The target of rapamycin (TOR) is an atypical serine-threonine protein kinase (PK) closely related to the phosphatidylinositol 3-kinase-related protein kinase (PIKK) family conserved from yeasts to plants and humans. Extensive research over the past decade has demonstrated a pivotal role of TOR in sensing and responding to nutrient availability, cellular energy status, as well as stress and growth stimuli to drive cellular and organismal growth in all eukaryotes [1, 2, 3, 4, 5, 6•]. In photosynthetic organisms from unicellular Chlamydomonas reinhardtii to flowering plants, TOR has emerged as a central integrator of nutrient, energy and stress signaling networks [4, 6•, 7, 8•]. Recent studies have also led to new links for TOR-regulated translational reinitiation of specific mRNAs stimulated by auxin [9^••] and viral infection [10].
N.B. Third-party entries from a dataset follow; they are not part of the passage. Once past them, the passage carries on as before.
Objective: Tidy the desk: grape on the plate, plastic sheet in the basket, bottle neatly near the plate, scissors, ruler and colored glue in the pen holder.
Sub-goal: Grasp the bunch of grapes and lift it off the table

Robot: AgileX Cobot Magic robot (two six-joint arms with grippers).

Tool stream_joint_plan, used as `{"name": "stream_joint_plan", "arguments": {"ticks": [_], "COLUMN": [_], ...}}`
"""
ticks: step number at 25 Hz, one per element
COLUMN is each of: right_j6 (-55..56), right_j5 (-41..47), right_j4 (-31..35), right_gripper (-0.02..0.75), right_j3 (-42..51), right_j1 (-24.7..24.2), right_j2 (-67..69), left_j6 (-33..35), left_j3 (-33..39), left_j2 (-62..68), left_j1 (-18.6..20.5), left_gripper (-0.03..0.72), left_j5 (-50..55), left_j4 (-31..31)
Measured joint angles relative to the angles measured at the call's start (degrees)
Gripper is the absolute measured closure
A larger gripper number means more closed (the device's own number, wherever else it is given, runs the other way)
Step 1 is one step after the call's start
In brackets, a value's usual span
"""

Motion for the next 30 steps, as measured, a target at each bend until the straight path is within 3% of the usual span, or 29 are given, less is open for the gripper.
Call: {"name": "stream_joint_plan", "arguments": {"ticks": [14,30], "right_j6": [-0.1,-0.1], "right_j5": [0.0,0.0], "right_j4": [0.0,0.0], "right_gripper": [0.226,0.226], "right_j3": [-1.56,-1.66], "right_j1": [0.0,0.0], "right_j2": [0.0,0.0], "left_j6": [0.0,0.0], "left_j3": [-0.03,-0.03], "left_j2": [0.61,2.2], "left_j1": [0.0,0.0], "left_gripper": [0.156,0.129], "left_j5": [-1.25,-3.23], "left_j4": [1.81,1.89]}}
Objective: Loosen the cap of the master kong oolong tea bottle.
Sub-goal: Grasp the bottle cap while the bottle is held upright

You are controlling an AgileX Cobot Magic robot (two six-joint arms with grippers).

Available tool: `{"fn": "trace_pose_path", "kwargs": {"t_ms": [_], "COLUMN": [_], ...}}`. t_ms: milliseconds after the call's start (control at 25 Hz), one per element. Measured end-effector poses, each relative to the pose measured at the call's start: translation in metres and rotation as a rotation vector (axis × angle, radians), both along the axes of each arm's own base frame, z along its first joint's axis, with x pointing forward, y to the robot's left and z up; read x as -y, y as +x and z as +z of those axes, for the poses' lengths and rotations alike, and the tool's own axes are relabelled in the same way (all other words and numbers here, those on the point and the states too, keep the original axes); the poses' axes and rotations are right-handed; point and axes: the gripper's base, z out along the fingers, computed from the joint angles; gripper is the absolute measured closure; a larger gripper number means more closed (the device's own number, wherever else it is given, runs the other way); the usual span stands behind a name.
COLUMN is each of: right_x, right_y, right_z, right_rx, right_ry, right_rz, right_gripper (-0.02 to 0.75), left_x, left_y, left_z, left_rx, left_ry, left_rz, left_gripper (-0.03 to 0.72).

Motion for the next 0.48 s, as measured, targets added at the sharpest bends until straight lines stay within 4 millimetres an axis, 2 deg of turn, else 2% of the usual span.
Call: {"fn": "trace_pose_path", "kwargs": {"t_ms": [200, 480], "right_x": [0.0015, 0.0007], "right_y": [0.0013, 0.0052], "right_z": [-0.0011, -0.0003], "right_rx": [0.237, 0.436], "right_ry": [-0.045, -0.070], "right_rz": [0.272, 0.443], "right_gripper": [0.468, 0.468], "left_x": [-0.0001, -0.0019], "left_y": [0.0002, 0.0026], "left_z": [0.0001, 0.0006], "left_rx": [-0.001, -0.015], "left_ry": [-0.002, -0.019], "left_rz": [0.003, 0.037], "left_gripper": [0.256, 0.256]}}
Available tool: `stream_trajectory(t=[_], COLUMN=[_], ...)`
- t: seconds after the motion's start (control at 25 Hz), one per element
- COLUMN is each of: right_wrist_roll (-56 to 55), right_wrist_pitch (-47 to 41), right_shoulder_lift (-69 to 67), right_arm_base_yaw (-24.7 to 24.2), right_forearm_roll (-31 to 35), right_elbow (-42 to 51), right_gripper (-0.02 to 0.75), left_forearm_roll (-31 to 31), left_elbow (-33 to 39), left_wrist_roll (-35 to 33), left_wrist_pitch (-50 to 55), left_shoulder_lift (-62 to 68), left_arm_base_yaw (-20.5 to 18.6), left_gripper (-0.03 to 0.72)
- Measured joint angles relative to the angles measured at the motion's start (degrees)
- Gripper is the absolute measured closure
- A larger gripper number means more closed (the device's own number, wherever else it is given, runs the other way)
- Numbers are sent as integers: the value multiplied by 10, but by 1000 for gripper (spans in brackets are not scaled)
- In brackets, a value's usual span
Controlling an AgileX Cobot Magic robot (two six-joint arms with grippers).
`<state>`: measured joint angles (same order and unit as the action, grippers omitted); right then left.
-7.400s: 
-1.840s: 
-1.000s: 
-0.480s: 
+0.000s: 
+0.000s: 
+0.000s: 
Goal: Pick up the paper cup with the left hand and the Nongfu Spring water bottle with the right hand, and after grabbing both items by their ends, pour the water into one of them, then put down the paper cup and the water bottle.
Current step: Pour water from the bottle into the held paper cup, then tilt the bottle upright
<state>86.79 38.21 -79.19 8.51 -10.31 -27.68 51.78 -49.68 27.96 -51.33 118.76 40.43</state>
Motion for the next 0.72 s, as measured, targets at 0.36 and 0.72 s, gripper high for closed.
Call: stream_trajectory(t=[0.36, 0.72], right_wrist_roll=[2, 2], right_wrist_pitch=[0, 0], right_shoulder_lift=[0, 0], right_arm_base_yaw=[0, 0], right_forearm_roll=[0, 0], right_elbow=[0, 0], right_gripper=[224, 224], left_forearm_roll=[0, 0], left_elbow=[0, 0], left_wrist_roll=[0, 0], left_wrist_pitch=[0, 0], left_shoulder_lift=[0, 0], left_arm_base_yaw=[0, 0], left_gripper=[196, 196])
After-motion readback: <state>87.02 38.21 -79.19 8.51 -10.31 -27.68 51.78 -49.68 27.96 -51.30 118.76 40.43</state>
How TOR kinase modulates a broad spectrum of cellular processes from transcription, translation to metabolic reprogramming to support cell proliferation and growth has been the focus of intensive research. In the budding yeast Saccharomyces cerevisiae, Sch9 (an AGC family kinase and ortholog of plant and mammalian small ribosome protein S6 kinase, S6K), Tap42 (a regulator of PP2A phosphatases and ortholog of plant type 2A-phosphatase-accociated protein 46 kDa, TAP46), and Atg1 (an ortholog of plant and mammalian autophagy related kinase, ATG1/ULK1) are three direct effectors of TOR complex 1 (TORC1) that act as master regulators of transcription, protein synthesis and autophagy [3, 11, 12]. More elaborate TOR signaling networks are emerging in multicellular animals and plants. Current knowledge indicates that mammalian TORC1 phosphorylates S6K, 4E-BP (eukaryotic translation initiation factor 4E binding protein), GRB10 (growth factor receptor-bound protein 10), LIPIN and ATG1/ULK1 to control directly translation and autophagy, but indirectly transcription [5]. Whereas mammalian TORC2 could phosphorylate AKT to regulate cytoskeleton structure, glycolysis, glycogenesis, and lipogenesis, there is no evidence to support the presence and function of TORC2 in plants yet [6^•]. Although the phosphorylation and regulation of S6K, TAP46, LIPIN and ATG1 by plant TOR kinase may share some functional and mechanistic conservation as those in the budding yeast and mammals, recent discoveries have identified previously unknown TOR substrates and regulatory mechanisms in transcription, as well as ribosome biogenesis and translational controls crucial to plant cell proliferation and growth regulation. Comprehensive review articles have summarized recent studies of Arabidopsis tor and related mutants [13••, 14, 15, 16••], which unravel the multifaceted roles of TOR signaling in plant growth, metabolism and senescence [4, 6•, 17, 18]. This review highlights the latest progress on applying chemical and genetic perturbations to identify novel molecular links and elucidate regulatory mechanisms in the plant TOR signaling network.